%%

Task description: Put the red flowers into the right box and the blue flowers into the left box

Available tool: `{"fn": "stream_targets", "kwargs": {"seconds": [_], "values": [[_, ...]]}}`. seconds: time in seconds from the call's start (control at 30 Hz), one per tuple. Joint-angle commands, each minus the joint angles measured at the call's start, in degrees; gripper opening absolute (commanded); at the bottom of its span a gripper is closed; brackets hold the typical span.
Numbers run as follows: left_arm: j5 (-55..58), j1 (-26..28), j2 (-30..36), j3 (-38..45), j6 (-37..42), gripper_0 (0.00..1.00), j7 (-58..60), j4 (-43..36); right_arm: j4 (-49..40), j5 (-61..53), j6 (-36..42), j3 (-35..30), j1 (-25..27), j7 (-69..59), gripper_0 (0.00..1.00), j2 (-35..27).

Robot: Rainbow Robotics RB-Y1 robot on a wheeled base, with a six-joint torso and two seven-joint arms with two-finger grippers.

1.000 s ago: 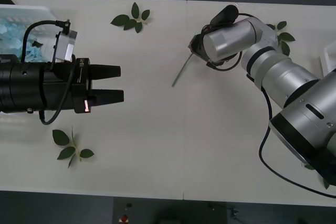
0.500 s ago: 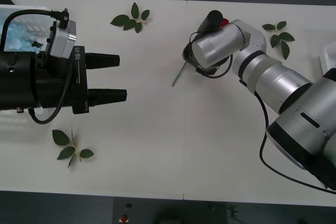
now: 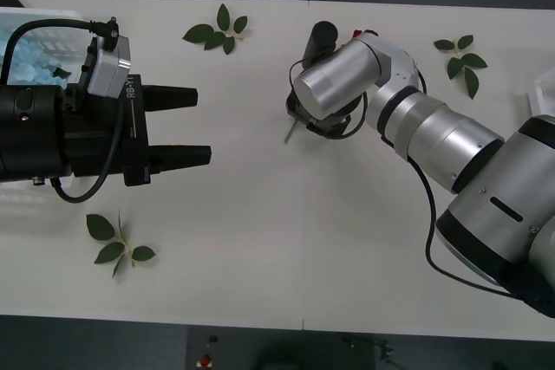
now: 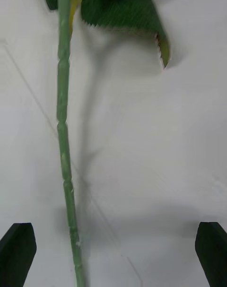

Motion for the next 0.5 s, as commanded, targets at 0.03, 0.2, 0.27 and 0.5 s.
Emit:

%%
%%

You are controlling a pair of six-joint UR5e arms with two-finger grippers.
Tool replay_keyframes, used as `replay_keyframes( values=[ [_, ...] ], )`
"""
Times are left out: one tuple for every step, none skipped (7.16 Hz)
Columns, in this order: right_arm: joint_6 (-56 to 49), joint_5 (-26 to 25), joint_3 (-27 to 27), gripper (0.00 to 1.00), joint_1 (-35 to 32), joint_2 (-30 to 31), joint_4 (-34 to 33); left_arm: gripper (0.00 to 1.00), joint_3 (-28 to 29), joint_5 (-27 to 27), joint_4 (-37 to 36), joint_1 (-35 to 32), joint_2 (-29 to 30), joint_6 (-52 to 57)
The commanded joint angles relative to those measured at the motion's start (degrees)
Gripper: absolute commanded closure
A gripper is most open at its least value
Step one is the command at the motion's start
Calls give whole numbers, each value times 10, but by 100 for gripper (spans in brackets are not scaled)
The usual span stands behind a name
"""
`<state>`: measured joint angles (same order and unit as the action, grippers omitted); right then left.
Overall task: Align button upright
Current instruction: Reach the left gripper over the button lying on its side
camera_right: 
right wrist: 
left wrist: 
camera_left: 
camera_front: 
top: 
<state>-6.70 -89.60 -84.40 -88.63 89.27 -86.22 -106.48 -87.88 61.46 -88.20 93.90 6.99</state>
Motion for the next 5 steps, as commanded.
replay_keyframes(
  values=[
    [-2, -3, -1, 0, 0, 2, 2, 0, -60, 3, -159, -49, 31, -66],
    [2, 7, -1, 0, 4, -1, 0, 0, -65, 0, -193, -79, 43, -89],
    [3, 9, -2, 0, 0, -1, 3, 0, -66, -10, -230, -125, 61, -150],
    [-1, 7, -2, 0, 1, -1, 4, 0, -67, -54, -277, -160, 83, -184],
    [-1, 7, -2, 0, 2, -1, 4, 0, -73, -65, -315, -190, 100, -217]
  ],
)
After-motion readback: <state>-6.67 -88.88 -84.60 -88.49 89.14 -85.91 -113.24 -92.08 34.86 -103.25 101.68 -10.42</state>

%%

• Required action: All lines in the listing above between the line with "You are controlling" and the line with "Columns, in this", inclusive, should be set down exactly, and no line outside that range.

• Task response:
You are controlling a pair of six-joint UR5e arms with two-finger grippers.
Tool replay_keyframes, used as `replay_keyframes( values=[ [_, ...] ], )`
"""
Times are left out: one tuple for every step, none skipped (7.16 Hz)
Columns, in this order: right_arm: joint_6 (-56 to 49), joint_5 (-26 to 25), joint_3 (-27 to 27), gripper (0.00 to 1.00), joint_1 (-35 to 32), joint_2 (-30 to 31), joint_4 (-34 to 33); left_arm: gripper (0.00 to 1.00), joint_3 (-28 to 29), joint_5 (-27 to 27), joint_4 (-37 to 36), joint_1 (-35 to 32), joint_2 (-29 to 30), joint_6 (-52 to 57)

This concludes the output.